В два часа женщины, среди которых была моя мать, принесли бастующим обед. Одному богу известно, где они выкопали большой котел на колесах, вероятно ходивший еще в обозе императора Калигулы. Две женщины катили этот драгоценный котел, остальные несли корзины с хлебом и тарелками. Они шли неторопливым, но решительным шагом, их хмурые, насупленные лица выражали гнев и ожесточение.
Над улицей нависла тяжелая, гнетущая тишина. Процессия надвигалась с неотвратимостью грозы или горного потока.
Поперек улицы выстроился кордон жандармов. Они стояли, опершись на свои ружья, словно вросли в землю, и казалось, никакая сила не заставит их двинуться с места. На какой-то миг я даже подумал, что это не люди, а огромные пни, невесть откуда взявшиеся посреди дороги.

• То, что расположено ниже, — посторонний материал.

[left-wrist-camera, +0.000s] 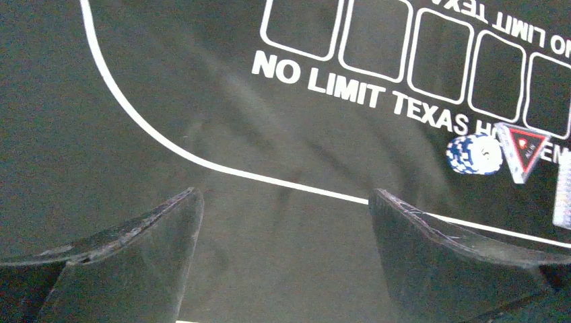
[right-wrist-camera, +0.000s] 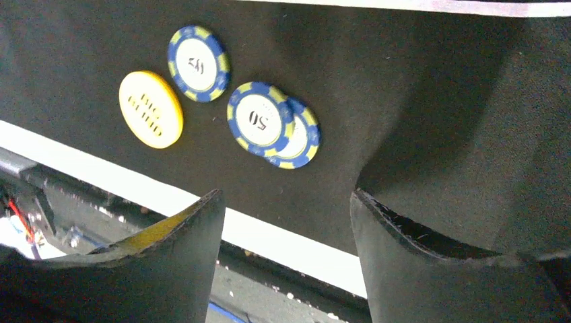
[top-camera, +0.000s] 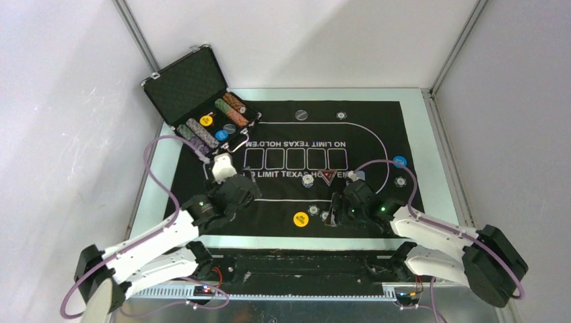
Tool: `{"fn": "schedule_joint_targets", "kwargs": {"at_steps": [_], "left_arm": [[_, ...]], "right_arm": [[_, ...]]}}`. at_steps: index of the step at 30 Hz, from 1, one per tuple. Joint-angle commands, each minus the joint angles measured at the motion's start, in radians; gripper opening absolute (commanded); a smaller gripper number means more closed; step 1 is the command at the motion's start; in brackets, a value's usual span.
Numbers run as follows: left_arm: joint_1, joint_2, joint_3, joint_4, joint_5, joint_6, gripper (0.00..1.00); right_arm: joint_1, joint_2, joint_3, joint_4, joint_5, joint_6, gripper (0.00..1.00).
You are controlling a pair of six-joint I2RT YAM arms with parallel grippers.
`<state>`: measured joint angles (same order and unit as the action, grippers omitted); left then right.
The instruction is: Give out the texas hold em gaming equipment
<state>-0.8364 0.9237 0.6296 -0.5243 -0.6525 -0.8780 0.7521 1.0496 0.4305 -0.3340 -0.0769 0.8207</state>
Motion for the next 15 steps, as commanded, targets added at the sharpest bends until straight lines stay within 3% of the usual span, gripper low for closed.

Перед этой живой стеной гарцевал на норовистой белой лошади жандармский унтер, высоченный большеголовый детина с огромными, до ушей, усами. Конь под ним храпел и брызгал пеной.
— Личанин! — сказал отец, заметив мой восхищенный взгляд. — Ни дать ни взять — средневековый витязь! Народ в Лике — все голь перекатная, вот их и вербуют в жандармерию. Одного не могу понять: откуда у них такие усищи?

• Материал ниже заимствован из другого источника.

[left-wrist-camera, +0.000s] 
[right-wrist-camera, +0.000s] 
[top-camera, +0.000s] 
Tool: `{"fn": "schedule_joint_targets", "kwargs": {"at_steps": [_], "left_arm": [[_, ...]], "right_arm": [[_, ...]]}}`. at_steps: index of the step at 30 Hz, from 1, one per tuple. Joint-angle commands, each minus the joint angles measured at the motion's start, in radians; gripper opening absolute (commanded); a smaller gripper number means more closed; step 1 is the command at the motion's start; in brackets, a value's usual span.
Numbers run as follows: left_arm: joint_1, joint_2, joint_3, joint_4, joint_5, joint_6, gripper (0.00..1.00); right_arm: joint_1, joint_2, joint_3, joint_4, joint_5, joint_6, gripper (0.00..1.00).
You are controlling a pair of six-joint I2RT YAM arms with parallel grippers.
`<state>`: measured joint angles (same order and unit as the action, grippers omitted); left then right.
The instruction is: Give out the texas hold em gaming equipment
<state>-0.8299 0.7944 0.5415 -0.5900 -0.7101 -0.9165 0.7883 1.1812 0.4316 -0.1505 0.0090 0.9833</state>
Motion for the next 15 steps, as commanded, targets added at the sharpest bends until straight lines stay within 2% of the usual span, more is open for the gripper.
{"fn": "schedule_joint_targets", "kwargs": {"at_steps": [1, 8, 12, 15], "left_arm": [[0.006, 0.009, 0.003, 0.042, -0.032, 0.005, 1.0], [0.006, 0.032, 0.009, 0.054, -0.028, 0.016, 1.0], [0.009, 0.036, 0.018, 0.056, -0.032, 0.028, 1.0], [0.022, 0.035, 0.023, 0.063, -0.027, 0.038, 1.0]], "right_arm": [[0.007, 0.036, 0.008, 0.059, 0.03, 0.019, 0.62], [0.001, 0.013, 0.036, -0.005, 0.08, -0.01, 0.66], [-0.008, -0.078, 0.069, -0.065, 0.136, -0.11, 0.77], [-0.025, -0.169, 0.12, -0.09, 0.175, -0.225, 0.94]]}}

— Ружья на прицел! — громовым голосом скомандовал унтер, когда женщины приблизились к жандармам. — Стой! Что в котле?
— Жидкая фасоль, — с улыбкой ответила мать. — Знаете, господин Граховец, фасоли у нас было немного, а воды хоть отбавляй, вот и вышло что-то вроде похлебки.
— Покажите! — грубо потребовал унтер. — И нечего называть меня господином Граховцем. При исполнении служебных обязанностей я только жандармский унтер-офицер!

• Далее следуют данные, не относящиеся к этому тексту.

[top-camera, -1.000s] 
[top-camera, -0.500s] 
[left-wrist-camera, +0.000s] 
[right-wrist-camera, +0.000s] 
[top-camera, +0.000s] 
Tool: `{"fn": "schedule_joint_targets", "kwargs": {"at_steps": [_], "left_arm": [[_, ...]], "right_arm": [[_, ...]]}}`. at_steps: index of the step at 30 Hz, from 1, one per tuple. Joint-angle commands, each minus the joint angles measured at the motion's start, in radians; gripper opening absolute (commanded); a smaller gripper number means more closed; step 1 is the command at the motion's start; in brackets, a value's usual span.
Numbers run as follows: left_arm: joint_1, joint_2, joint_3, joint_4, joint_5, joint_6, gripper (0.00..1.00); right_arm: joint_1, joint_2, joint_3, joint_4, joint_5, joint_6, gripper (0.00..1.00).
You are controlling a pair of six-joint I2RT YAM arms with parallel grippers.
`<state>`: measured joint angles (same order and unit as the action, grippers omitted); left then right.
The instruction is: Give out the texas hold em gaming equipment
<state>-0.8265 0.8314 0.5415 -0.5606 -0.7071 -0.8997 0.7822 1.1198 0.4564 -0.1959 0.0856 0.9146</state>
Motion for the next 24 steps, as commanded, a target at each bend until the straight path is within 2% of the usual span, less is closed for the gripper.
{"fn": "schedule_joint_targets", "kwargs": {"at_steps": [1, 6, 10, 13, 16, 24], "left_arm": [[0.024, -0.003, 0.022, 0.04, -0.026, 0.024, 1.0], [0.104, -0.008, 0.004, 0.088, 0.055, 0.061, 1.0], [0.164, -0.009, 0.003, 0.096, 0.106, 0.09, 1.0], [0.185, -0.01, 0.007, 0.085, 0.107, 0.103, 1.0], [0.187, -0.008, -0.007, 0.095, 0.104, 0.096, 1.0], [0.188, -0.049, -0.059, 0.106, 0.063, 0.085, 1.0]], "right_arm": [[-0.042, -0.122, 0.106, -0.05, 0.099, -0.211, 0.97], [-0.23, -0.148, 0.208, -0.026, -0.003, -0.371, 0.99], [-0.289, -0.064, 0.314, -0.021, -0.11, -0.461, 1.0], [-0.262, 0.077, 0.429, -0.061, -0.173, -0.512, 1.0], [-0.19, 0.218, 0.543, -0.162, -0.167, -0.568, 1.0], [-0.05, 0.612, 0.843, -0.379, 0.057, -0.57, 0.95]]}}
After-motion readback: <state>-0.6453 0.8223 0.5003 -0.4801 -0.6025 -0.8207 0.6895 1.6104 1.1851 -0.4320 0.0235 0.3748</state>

— Вам бы генералом быть! — тепло сказала мать. — Клянусь, в генеральском мундире вы будете писаный красавец.
— Бросьте вы это, сударыня. — Голос унтера несколько смягчился. — И откройте ваш допотопный котел!
— Сию минуту. Хотите попробовать, господин Граховец? — Мать взяла из корзинки ложку и с улыбкой протянула унтеру.
— Цирк, да и только! — засмеялся отец. — Видишь, как мать заговаривает зубы Рёле Крылатому?[20]
— Проходи! — гаркнул унтер, убедившись в том, что в котле действительно фасоль, а в корзинах хлеб и ложки. — И чтоб вам животы посводило!
— Спасибо! — сказал отец. — И вам того же!
Мать подошла к нам.
— А вас сюда за каким чертом принесло? — накинулась она на нас с Пиштой. — Почему ты бросил детей?
— С ними бабушка, — сказал я.
— Какая бабушка? Чья бабушка?!
— Наша. Миллионерша из Пивы!
Мать бросила на отца сердитый взгляд. Он безмятежно уписывал свою фасоль.
— Ну, что ты на это скажешь? — спросила мать.
— Фасоль отличная! — весело ответил он.
— Не строй дурачка. Ты звал ее?
— Звал.
— Ну что ж, приехала так приехала. Ума не приложу, где мы будем покупать ей кокосовые орехи и ананасы.
Вдруг послышались крики: «Идут! Идут!» Мать повернулась и быстро пошла к тому месту, где стояли женщины.
— А теперь смотри в оба! — сказал отец. — Ты присутствуешь при историческом событии.
— Я тоже! — гордо воскликнул Пишта.
— Конечно, — подтвердил отец и похлопал его по плечу. — Ты тоже!
По широкой улице под охраной конных жандармов двигалась толпа штрейкбрехеров. Женщины во главе с моей матерью и тетей Марией, работницей типографии, пошли им навстречу.
— Смотри, смотри! — изумленно воскликнул отец. — Лозанчич опять здесь! Вон тот с кудрями… Значит, мало его лупили, хочет добавки. Видишь, сынок, синяки на его гнусной физиономии? Это все ручная работа твоей матери.
— А почему мы их не бьем? — спросил я.
— Незачем. У женщин это лучше выходит. Они наш передовой отряд. Разумеется, в случае нужды мы им подсобим.
Штрейкбрехеры и жандармы приблизились к преградившим им путь женщинам.
— Никак, к месту приросли? — крикнул «господин Граховец». — Дайте людям пройти!